→ **ASSIGNMENT**:
Beginning with the line where "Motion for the" appears, restate the lines word for word through the last one in the listing.

→ **GIVEN INFORMATION**:
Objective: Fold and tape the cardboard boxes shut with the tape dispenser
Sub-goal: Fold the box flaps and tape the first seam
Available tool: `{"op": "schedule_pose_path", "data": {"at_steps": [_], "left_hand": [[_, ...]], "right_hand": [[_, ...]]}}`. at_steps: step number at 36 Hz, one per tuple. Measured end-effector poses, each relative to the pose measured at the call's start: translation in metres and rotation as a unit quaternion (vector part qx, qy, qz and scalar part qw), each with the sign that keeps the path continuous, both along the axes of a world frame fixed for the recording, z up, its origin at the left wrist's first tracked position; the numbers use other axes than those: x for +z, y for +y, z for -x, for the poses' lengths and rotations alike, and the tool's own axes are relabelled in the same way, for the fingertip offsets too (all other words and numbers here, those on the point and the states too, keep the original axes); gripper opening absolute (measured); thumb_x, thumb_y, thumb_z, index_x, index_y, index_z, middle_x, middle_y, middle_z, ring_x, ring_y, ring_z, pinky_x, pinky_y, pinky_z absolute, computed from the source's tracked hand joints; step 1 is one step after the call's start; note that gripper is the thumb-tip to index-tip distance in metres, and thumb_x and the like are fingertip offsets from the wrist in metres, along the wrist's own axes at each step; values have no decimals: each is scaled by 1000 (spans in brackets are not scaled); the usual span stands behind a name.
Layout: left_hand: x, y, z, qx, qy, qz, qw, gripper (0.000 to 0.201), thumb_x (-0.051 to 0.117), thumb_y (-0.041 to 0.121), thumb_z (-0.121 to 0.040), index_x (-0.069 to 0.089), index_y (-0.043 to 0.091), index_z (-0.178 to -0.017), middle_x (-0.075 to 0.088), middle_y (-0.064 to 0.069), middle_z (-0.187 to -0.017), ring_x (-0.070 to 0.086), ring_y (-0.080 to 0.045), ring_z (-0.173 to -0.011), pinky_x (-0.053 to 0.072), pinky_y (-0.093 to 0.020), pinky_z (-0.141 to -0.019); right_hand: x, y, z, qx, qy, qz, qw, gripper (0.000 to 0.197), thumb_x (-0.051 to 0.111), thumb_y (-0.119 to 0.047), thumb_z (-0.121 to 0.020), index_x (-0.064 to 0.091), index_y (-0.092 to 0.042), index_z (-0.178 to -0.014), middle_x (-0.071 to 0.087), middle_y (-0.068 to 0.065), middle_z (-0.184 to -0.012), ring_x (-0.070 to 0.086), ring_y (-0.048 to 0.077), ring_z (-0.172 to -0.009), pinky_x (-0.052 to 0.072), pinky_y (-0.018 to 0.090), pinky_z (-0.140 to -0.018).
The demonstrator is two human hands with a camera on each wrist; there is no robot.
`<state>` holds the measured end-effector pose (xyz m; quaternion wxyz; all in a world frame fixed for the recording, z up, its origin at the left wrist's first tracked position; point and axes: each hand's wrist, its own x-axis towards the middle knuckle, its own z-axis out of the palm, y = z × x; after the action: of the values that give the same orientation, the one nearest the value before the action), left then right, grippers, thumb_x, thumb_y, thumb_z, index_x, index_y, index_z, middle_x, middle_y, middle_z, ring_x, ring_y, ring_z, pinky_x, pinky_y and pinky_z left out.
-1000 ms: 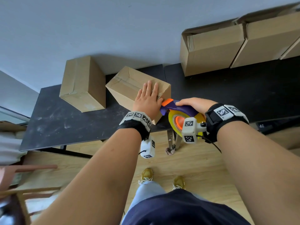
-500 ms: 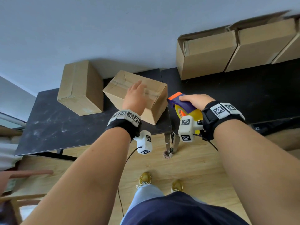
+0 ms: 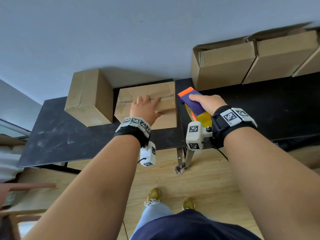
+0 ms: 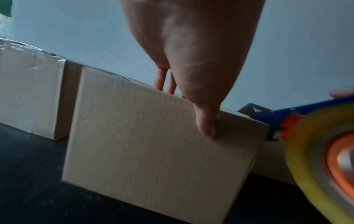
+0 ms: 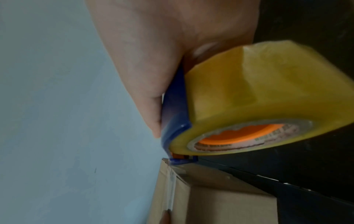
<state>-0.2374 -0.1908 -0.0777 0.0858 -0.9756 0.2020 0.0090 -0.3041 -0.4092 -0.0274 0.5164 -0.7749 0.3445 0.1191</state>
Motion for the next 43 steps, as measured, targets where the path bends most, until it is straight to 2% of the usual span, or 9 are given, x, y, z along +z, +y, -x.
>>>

→ **EXERCISE ANSWER**:
Motion for the next 43 steps, as measured, targets where the path bends most, until it is straight to 2% of the usual span, or 9 are given, x, y, z along +z, +y, -x.
>>>

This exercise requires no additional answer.